[[ Task data open ]]

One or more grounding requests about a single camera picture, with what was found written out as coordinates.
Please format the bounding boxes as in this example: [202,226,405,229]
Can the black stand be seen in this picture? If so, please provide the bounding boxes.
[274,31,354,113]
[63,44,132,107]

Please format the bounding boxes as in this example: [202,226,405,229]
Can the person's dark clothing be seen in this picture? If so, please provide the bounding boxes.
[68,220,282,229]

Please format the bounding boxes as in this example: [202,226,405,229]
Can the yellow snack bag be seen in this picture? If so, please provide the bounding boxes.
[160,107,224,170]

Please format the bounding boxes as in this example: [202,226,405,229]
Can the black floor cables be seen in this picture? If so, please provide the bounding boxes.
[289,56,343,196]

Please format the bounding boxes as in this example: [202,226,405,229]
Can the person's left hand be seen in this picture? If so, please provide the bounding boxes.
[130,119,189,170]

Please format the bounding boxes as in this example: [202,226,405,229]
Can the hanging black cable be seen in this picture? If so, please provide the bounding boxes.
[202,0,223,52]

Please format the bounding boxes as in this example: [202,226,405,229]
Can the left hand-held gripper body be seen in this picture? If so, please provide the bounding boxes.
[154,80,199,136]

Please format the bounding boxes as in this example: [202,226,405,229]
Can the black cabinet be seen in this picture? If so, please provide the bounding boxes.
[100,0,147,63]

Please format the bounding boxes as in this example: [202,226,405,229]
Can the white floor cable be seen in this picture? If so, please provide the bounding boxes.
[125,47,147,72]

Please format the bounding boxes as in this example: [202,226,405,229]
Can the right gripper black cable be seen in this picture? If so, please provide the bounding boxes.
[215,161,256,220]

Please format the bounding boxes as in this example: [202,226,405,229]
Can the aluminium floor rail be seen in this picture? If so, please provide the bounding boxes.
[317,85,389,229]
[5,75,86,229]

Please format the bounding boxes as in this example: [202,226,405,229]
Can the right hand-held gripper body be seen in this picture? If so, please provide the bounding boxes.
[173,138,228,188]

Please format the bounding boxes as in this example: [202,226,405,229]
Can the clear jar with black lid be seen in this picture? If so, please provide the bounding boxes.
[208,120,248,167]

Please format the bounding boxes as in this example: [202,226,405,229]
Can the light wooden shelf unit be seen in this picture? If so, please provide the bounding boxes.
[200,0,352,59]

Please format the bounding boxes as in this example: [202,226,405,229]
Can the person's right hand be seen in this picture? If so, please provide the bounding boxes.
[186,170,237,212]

[[ Task data closed ]]

◆ **Task**
All records above must be returned exactly as they appear.

◆ **Exercise result**
One or more grounding requests about a single camera picture, with what was found written out as coordinates.
Please format the bounding boxes as in this example: [202,226,405,229]
Can the black stand be seen in this picture? If so, please provide the bounding boxes.
[274,31,354,113]
[63,44,132,107]

Please format the bounding boxes as in this example: [202,226,405,229]
Can the person's dark clothing be seen in this picture? If so, please provide the bounding boxes.
[68,220,282,229]

Please format the bounding boxes as in this example: [202,226,405,229]
Can the yellow snack bag be seen in this picture? If so, please provide the bounding boxes.
[160,107,224,170]

Please format the bounding boxes as in this example: [202,226,405,229]
Can the black floor cables be seen in this picture? If so, please provide the bounding boxes.
[289,56,343,196]

Please format the bounding boxes as in this example: [202,226,405,229]
Can the person's left hand be seen in this picture? If so, please provide the bounding boxes.
[130,119,189,170]

Please format the bounding boxes as in this example: [202,226,405,229]
Can the hanging black cable be seen in this picture? If so, please provide the bounding boxes.
[202,0,223,52]

Please format the bounding boxes as in this example: [202,226,405,229]
Can the left hand-held gripper body be seen in this picture? If so, please provide the bounding boxes.
[154,80,199,136]

Please format the bounding boxes as in this example: [202,226,405,229]
Can the black cabinet be seen in this picture? If so, please provide the bounding boxes.
[100,0,147,63]

Please format the bounding boxes as in this example: [202,226,405,229]
Can the white floor cable be seen in this picture? If so, please provide the bounding boxes.
[125,47,147,72]

Please format the bounding boxes as in this example: [202,226,405,229]
Can the right gripper black cable be seen in this picture? If so, please provide the bounding boxes.
[215,161,256,220]

Please format the bounding boxes as in this example: [202,226,405,229]
Can the aluminium floor rail be seen in this picture? If so, please provide the bounding boxes.
[317,85,389,229]
[5,75,86,229]

Please format the bounding boxes as in this example: [202,226,405,229]
Can the right hand-held gripper body be seen in this picture? If so, please provide the bounding boxes.
[173,138,228,188]

Please format the bounding boxes as in this example: [202,226,405,229]
Can the clear jar with black lid be seen in this picture? If so, please provide the bounding boxes.
[208,120,248,167]

Please format the bounding boxes as in this example: [202,226,405,229]
Can the light wooden shelf unit be seen in this picture? If so, please provide the bounding boxes.
[200,0,352,59]

Please format the bounding boxes as in this example: [202,226,405,229]
Can the person's right hand be seen in this picture? If so, please provide the bounding boxes.
[186,170,237,212]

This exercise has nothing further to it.